> YOUR INSTRUCTIONS
Transcribe exactly everything in the data below from the line containing "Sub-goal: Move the" down to the line containing "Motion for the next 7", both lines included and nothing further.

BEGIN DATA FOR THIS TASK

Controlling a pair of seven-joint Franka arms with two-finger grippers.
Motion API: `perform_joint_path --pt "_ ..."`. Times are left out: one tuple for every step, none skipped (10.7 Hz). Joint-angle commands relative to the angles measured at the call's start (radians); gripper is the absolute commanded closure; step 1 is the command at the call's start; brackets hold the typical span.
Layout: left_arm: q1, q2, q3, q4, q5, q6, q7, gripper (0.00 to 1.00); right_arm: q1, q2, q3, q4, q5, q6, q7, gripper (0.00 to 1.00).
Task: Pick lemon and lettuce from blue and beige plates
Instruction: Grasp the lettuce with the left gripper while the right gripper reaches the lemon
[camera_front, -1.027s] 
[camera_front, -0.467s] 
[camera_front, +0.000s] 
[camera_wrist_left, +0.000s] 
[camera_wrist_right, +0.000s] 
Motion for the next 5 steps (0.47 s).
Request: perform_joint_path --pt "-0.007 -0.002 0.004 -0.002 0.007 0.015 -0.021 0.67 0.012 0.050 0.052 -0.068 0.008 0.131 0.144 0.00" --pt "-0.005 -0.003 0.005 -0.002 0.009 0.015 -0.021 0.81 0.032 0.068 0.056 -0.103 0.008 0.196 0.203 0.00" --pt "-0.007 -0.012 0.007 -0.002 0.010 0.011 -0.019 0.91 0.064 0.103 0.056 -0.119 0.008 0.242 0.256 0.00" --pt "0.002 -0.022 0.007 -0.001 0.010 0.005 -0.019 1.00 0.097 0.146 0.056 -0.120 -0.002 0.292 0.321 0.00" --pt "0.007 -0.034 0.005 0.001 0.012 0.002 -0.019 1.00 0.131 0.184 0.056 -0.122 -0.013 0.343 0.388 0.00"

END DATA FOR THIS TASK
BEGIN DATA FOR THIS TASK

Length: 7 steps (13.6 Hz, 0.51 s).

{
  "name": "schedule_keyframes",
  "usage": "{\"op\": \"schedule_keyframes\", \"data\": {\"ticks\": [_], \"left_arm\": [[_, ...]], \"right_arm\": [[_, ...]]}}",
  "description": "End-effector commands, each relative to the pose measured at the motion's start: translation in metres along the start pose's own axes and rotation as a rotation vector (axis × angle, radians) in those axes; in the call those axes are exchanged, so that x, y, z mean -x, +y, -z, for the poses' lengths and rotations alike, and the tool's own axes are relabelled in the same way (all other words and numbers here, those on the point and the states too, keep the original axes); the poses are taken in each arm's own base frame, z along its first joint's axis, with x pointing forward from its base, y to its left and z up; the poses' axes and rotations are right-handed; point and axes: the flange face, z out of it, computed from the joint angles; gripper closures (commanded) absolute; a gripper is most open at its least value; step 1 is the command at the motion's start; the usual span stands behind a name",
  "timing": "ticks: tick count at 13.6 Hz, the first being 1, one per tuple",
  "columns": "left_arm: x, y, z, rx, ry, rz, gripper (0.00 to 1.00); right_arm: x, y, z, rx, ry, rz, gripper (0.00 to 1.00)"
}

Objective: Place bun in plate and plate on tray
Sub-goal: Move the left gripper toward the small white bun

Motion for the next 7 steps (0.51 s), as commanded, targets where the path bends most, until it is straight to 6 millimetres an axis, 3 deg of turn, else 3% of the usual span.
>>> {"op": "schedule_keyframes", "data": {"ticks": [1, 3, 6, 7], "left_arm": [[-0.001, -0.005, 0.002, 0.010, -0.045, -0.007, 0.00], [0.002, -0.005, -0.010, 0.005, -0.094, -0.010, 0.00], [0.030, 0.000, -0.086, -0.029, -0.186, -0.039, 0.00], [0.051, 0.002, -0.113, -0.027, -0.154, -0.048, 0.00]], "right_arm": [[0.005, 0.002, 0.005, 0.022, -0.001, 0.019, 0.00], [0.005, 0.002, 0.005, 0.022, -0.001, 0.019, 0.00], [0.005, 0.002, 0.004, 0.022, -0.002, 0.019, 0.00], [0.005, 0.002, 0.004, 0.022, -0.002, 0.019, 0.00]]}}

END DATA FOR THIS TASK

> RESPONSE AREA
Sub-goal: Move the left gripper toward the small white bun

Motion for the next 7 steps (0.51 s), as commanded, targets where the path bends most, until it is straight to 6 millimetres an axis, 3 deg of turn, else 3% of the usual span.

With this, the output is complete.